De songs van Modern Times worden nauwelijks opgepikt door andere artiesten, wat weliswaar ongewoon, maar niet onbegrijpelijk is – ze zijn gewoon niet bijzonder genoeg. Dat ze van Dylan zijn, trekt dan nog wel een paar collega’s over de streep. De ‘Thunder On The Mountain’ door Wanda Jackson en Jack White is erg geslaagd, bijvoorbeeld. Aan ‘Someday Baby’ wagen zich dan ook wel wat artiesten, maar geen enkele komt in de buurt van de Tell Tale-versie. Leslie Feist staat alleen met haar electrische gitaar op het podium, en presenteert dan een erg aantrekkelijke, stoere, rauwe cover. Maar ook niet sterker dan het origineel, bij lange na niet. Voor dit meesterwerkje is het dan dus weer ‘s waar: Nobody Sings Dylan Like Dylan.
Someday Baby
(Tell Tale Signs versie)
I don't care what you do, don't care what you say
Don't care where you go, or how long you stay
Someday baby, you ain't gonna worry po' me any more.
You take my money and you turn me out
You fill me up with self-doubt
Someday baby, you ain't gonna worry po' me any more.
You made me eat a ton of dust
You're potentially dangerous and not worthy of trust
Someday baby, you ain't gonna worry po' me any more.
Little by little, bit by bit
Every day I'm becomin' more of a hypocrite
Someday baby, you ain't gonna worry po' me any more.
You've got my mind tied up in knots
I just keep recyclin' the same old thoughts
Someday baby, you ain't gonna worry po' me any more.
When I heard you was cold, I bought you a coat and hat
I think you must have forgotten 'bout that
Someday baby, you ain't gonna worry po' me any more.

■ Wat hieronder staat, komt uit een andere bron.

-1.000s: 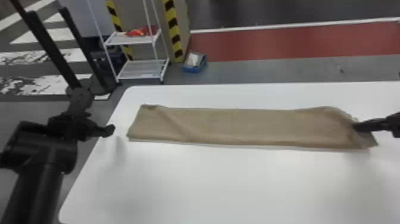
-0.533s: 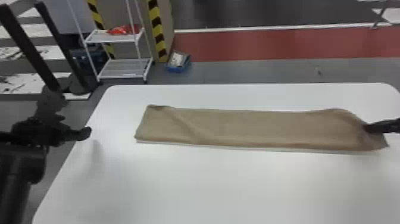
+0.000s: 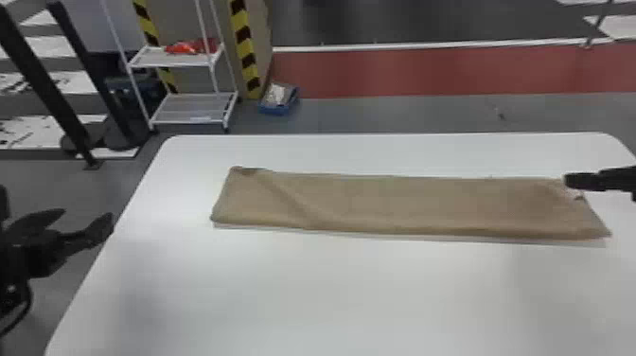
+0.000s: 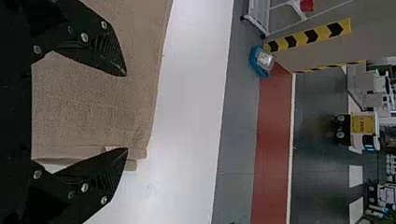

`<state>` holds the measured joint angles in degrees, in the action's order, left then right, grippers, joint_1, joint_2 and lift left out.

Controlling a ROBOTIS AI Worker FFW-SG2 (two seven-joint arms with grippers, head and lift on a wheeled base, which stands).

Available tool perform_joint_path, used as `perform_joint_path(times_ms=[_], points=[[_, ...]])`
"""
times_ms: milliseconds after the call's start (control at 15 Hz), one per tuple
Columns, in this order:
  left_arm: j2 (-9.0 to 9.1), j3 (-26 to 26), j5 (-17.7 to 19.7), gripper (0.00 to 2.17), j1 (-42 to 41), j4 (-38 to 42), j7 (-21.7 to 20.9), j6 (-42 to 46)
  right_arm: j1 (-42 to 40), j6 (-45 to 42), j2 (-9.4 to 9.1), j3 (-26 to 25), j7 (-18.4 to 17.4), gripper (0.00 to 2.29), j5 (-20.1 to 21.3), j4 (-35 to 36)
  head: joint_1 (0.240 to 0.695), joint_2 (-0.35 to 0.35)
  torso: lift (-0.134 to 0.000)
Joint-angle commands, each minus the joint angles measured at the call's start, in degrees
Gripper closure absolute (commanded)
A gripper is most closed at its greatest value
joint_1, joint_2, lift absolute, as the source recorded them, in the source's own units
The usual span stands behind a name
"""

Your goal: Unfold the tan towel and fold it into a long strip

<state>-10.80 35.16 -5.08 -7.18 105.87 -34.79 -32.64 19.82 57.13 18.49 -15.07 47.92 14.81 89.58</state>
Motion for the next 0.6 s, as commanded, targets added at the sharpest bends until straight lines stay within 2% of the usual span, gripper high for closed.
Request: perform_joint_path(times_ms=[0,67,133,200,267,400,533], points=[[4.82,4.83,9.47,0.15,-6.97,6.10,-0.02,0.51,-5.49,1.71,-4.16,0.74,-3.79,0.08,-2.25,6.66,0.695,0.102,-0.123],[7.55,5.71,12.28,0.14,-9.61,7.07,0.07,3.32,-9.62,0.13,-6.62,1.97,-9.07,0.08,-3.30,9.92,0.695,0.113,-0.123],[9.83,5.62,14.13,0.14,-12.16,7.07,0.25,9.30,-14.81,-6.55,-8.73,4.44,-13.55,0.08,-4.09,12.64,0.695,0.122,-0.123],[10.95,5.44,15.71,0.15,-13.83,6.89,0.86,13.34,-19.03,-13.23,-10.75,6.81,-17.24,0.08,-5.23,14.66,0.695,0.131,-0.123],[10.95,5.71,18.70,0.15,-15.23,7.07,1.04,15.28,-22.89,-19.03,-12.25,9.80,-20.41,0.08,-6.38,16.77,0.695,0.164,-0.123],[10.95,5.36,23.09,0.15,-19.19,10.06,1.39,20.20,-28.70,-26.94,-12.86,14.81,-25.06,0.08,-8.31,20.99,0.695,0.222,-0.123],[10.95,2.90,24.94,0.15,-24.99,14.54,3.32,27.93,-34.14,-33.97,-12.95,18.67,-29.02,0.08,-9.89,24.33,0.695,0.282,-0.123]])
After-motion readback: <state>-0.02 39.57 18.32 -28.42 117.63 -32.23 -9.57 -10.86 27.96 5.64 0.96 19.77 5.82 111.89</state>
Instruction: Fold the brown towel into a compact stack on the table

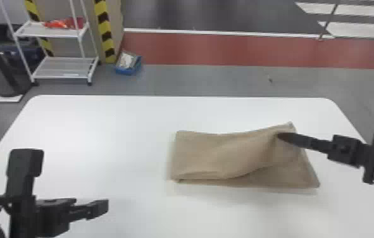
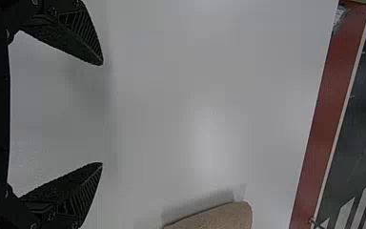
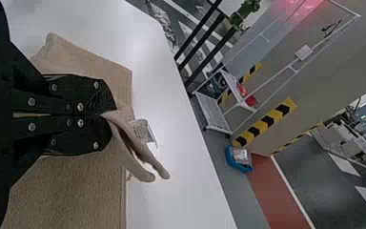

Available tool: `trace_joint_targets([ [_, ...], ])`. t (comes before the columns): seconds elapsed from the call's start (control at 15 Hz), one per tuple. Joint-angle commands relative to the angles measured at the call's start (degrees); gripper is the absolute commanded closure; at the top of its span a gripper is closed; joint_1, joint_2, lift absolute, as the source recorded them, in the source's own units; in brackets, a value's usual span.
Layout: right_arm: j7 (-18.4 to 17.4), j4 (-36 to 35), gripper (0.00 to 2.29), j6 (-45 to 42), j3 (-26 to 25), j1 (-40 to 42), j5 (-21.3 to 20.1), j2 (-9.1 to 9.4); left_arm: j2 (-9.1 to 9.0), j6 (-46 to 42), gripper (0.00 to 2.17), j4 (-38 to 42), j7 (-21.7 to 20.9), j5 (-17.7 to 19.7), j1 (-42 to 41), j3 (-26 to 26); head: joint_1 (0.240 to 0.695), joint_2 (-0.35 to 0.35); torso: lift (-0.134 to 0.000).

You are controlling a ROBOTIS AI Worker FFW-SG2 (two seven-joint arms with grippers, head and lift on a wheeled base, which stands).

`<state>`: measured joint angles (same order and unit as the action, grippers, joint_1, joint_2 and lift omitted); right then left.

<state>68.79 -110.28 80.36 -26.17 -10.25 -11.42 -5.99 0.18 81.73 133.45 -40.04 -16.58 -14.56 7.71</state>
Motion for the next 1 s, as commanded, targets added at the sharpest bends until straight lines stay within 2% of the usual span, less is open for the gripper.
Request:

Gonna blow out your mind and make it pure
I'll take about as much of this as I can endure
Someday baby, you ain't gonna worry po' me any more.
You put me down, run me up a creek
That's all right, to you I turn the other cheek
Someday baby, you ain't gonna worry po' me any more.

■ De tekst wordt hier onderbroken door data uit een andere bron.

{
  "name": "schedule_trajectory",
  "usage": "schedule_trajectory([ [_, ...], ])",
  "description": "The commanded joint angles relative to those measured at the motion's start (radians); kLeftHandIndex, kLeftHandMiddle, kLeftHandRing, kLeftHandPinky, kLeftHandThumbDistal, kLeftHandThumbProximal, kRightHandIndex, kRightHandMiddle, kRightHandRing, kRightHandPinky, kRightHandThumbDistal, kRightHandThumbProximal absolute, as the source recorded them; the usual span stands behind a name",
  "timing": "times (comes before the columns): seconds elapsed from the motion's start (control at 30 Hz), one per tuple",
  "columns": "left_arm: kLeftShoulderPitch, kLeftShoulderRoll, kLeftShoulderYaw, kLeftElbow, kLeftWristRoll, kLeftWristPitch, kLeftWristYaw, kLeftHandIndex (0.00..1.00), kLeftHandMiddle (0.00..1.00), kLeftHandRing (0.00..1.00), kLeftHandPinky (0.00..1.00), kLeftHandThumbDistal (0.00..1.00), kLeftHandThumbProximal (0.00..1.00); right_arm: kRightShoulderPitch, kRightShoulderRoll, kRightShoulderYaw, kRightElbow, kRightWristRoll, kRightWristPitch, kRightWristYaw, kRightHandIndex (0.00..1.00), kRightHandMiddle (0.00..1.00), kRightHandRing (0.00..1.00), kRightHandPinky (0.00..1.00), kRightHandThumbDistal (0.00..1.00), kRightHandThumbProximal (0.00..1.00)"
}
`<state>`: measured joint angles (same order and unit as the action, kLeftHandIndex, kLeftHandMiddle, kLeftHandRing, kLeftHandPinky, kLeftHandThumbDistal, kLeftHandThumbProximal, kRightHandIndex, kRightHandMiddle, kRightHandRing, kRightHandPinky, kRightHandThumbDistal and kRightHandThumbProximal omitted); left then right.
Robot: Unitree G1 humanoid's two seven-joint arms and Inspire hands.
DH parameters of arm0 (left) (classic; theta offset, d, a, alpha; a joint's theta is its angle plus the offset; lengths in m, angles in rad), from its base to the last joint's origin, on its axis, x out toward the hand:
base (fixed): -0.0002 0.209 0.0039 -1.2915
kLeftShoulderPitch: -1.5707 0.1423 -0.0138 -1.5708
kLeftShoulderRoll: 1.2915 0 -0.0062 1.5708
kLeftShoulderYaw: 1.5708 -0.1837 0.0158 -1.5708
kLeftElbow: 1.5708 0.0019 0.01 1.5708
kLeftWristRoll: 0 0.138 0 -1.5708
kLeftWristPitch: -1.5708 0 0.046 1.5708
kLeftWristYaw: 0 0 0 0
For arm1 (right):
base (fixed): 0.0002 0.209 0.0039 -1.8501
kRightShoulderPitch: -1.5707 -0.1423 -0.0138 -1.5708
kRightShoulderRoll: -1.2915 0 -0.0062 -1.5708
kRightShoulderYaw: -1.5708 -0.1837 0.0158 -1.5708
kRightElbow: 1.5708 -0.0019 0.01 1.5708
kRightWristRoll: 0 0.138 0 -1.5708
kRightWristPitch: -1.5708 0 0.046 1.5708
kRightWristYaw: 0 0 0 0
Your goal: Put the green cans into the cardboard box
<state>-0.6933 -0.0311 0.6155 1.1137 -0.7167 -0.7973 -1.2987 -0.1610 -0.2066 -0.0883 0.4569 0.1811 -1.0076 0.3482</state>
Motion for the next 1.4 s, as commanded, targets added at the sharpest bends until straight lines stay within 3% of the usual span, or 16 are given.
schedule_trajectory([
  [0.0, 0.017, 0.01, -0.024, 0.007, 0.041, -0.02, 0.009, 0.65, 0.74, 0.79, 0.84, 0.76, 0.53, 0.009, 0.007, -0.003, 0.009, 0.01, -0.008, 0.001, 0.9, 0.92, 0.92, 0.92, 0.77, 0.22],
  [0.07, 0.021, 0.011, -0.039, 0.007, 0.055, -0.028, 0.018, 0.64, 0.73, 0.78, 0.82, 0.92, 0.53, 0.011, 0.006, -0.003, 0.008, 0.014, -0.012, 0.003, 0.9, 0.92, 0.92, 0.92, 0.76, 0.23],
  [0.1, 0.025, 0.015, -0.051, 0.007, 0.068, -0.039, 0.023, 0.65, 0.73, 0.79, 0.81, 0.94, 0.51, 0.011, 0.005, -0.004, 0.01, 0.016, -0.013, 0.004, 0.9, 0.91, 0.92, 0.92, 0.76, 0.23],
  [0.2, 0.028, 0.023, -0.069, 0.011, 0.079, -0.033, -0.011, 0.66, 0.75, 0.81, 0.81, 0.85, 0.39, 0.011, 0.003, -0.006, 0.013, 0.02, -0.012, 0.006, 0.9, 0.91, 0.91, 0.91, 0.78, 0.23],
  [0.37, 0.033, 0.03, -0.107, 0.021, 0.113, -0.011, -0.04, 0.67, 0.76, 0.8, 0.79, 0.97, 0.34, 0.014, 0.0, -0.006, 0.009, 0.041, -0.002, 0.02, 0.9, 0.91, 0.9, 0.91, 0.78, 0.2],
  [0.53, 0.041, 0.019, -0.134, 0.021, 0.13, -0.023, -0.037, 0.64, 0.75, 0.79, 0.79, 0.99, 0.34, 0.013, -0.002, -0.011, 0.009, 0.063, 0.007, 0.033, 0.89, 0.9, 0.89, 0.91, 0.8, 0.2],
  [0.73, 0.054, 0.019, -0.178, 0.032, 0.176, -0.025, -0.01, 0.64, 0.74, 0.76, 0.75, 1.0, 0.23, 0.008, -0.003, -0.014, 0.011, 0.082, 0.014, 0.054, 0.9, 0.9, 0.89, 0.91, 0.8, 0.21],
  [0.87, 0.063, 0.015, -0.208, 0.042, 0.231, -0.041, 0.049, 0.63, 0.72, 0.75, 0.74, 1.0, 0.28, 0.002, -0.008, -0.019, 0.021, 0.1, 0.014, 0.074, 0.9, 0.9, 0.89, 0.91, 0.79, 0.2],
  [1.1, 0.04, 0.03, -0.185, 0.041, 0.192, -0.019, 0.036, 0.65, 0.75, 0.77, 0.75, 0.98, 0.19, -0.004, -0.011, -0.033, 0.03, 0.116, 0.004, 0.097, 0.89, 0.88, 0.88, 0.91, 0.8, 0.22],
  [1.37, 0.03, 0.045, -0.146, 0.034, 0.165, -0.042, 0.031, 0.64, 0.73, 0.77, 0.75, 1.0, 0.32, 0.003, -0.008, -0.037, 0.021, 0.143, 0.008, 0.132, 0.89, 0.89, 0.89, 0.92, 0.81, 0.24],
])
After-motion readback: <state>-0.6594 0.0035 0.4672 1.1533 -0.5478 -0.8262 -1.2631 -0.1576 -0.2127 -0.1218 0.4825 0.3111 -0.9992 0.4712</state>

You say you need me, how would i know?
You say you love me, but it can't be so
Someday baby, you ain't gonna worry po' me any more.
I don't wanna brag, but I'll wring your neck
When all else fails, I'll make it a matter of self-respect
Someday baby, you ain't gonna worry po' me any more.
Livin' this way ain't a natural thing to do
Why was I born to love you?
Someday baby, you ain't gonna worry po' me any more.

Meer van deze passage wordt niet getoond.